Alfredo miraba a su alrededor y solo encontraba condescendencia y frases de autoayuda, pero nadie parecía comprender realmente su estado. La enfermedad cansa, sobre todo cuando es ajena, porque el mundo no quiere estar siempre pensando en desgracias. Pero cuando a uno le toca una enfermedad grave y no encuentra consuelo ni empatía, termina por deprimirse.
A Alfredo le habían diagnosticado carcinoma epidermoide esófago. Y le tocó aprenderse bien todo lo relacionado con la enfermedad, no solo por su propio bien, sino para explicárselo a todo él que preguntaba. Porque incluso con cáncer nadie está libre de dar explicaciones. Eso sí, a la décima explicación, Alfre se cansó y decidió que diría cáncer a secas, para no complicarse más la vida.
No tardó mucho en pasar por el quirófano. La operación, complicada como suele ser en estos casos, se saldó sin novedad. Después vino la larga recuperación… y la quimioterapia. Fue en ese momento cuando uno de sus médicos le recomendó acudir a alguna charla grupal para hablar con otros afectados por la misma enfermedad. Y así lo hizo. Pero entonces, después de un par de charlas, se sintió como Edward Norton en El Club de la lucha, solo que él sí estaba enfermo. Le entraron ganas de pelearse, pero no encontró ningún club por la zona.
Con todo, Alfre persistió y acudió a otro grupo diferente. Y, por fin, encontró a unas personas con las que compartir experiencias.

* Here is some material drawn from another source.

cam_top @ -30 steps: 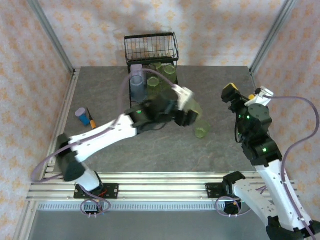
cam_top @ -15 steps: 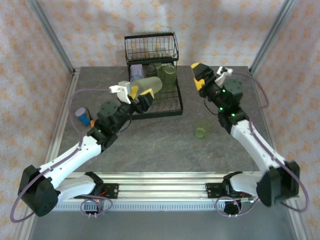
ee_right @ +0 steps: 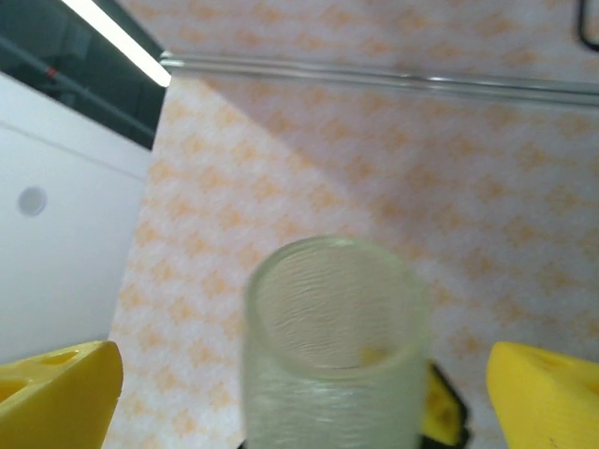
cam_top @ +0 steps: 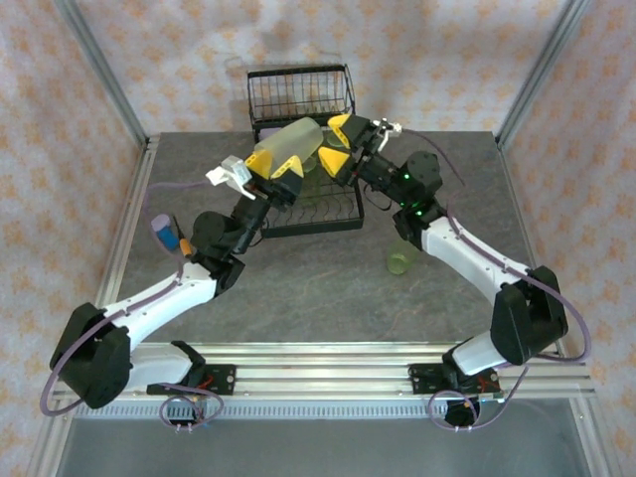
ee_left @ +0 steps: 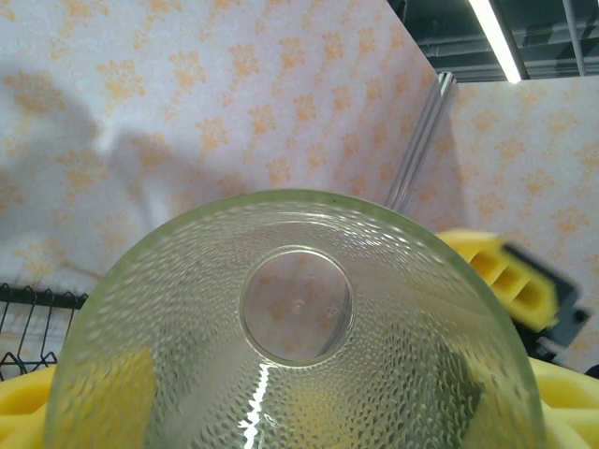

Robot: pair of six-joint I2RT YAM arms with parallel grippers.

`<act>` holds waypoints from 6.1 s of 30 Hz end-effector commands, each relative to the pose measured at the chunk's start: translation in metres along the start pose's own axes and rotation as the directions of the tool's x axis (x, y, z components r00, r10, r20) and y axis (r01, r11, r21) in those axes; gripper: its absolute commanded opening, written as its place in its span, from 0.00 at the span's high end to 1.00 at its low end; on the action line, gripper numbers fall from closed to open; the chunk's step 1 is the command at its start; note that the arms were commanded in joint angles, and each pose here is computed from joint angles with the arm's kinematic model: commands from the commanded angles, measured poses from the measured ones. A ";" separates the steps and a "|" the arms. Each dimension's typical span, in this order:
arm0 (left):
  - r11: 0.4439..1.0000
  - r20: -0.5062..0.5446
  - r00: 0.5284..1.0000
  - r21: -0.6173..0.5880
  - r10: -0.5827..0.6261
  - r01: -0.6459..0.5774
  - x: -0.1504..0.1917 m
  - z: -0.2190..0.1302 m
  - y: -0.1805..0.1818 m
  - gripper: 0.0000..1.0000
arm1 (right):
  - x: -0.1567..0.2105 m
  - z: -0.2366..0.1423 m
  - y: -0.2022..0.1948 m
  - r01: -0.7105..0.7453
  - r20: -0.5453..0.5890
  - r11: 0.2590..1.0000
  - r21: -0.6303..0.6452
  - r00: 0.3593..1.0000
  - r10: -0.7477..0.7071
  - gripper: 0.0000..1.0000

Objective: Load the cups into the dish rack

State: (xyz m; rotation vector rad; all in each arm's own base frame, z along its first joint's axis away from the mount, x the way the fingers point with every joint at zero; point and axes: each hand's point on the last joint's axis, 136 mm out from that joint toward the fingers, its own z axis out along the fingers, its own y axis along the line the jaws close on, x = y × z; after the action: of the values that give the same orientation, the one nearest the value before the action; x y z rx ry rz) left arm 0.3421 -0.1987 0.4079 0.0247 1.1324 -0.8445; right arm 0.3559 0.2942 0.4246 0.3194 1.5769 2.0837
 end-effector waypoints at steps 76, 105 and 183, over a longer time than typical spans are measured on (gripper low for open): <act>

Y es que los sanos tienden a creer que todos los enfermos de cáncer pueden meterse en el mismo saco, como si al contraer la enfermedad perdiesen su carácter. Alfredo tenía una personalidad muy especial y en aquel grupo encontró la horma de su zapato.
En ese grupo no se hablaba de carcinoma epidermoide esófago ni de enfermedad: todos padecían o habían padecido cáncer, pero ese tema quedaba fuera de las reuniones. Se podía hablar de todo, menos de eso. Y Alfredo se sintió feliz, alejado de manuales de autoayuda y miradas compasivas. Con sus nuevos amigos volvió a sentirse un hombre, no un enfermo que busca comprensión.